=== Section Start ===

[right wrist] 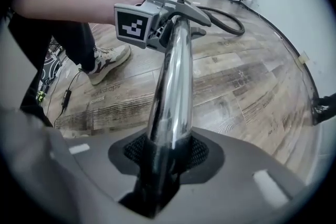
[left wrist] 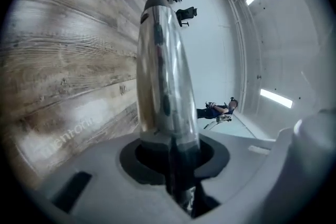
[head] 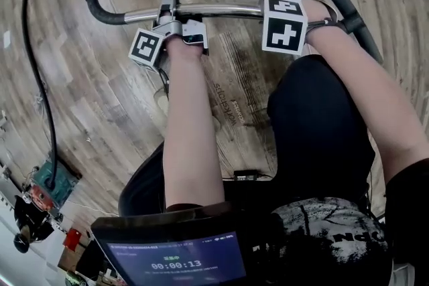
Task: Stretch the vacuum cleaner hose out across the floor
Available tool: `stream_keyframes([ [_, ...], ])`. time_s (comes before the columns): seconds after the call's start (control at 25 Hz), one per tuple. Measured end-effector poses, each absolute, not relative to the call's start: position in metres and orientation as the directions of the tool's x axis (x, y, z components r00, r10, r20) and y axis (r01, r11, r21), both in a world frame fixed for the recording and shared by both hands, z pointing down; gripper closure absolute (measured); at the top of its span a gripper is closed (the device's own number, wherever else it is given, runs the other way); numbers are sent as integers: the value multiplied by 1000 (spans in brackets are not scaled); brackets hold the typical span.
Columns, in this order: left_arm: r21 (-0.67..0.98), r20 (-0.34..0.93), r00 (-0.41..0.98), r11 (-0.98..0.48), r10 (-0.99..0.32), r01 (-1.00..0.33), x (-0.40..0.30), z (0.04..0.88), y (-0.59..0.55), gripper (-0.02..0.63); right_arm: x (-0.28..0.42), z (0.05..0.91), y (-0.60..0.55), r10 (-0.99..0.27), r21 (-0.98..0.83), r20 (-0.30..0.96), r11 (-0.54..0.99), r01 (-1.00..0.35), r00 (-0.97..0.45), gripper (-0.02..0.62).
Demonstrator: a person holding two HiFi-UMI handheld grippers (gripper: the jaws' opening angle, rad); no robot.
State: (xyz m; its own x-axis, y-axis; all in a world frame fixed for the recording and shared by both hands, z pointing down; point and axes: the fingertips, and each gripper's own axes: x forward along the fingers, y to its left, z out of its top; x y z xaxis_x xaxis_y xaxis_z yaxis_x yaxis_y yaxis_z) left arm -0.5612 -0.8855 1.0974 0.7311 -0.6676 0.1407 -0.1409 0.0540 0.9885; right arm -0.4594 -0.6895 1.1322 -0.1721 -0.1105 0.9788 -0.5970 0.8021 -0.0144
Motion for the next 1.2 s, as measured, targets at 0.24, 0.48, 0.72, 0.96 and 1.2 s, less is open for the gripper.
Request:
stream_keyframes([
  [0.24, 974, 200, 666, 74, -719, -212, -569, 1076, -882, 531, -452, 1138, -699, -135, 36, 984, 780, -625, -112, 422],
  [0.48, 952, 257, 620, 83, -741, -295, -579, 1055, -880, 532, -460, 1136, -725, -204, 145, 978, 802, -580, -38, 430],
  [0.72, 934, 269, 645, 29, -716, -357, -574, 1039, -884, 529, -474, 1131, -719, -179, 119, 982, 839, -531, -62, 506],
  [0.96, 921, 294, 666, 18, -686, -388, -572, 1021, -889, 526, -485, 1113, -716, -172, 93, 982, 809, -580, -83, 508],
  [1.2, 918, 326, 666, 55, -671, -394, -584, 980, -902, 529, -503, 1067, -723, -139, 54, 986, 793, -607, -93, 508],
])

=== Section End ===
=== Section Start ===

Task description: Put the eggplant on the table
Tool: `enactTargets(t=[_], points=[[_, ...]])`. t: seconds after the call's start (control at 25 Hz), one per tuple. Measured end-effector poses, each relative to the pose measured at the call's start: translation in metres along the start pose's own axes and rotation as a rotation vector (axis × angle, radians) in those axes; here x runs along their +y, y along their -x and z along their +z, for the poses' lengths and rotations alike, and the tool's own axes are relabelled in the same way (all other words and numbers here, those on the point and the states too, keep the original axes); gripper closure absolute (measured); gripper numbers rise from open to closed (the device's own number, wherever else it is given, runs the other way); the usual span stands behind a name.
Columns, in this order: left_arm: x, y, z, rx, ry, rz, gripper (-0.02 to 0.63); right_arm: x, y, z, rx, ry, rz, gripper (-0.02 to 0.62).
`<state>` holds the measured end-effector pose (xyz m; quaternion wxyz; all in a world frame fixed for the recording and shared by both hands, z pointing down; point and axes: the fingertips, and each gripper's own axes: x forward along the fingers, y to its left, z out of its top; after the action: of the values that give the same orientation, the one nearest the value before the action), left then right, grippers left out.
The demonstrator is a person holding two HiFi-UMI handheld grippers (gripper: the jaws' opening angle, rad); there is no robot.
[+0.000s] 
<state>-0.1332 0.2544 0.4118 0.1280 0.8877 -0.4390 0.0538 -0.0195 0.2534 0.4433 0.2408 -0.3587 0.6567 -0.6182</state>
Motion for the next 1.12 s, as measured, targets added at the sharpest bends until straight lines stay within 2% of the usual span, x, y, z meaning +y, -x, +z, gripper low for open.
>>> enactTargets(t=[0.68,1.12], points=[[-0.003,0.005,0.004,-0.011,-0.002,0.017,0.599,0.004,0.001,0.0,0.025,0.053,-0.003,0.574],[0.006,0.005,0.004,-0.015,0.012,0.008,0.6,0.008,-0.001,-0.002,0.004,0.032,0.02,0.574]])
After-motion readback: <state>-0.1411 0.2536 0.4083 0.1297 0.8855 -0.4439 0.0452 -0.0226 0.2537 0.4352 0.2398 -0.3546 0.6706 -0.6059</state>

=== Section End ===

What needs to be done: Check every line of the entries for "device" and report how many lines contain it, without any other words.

Response to this task: 2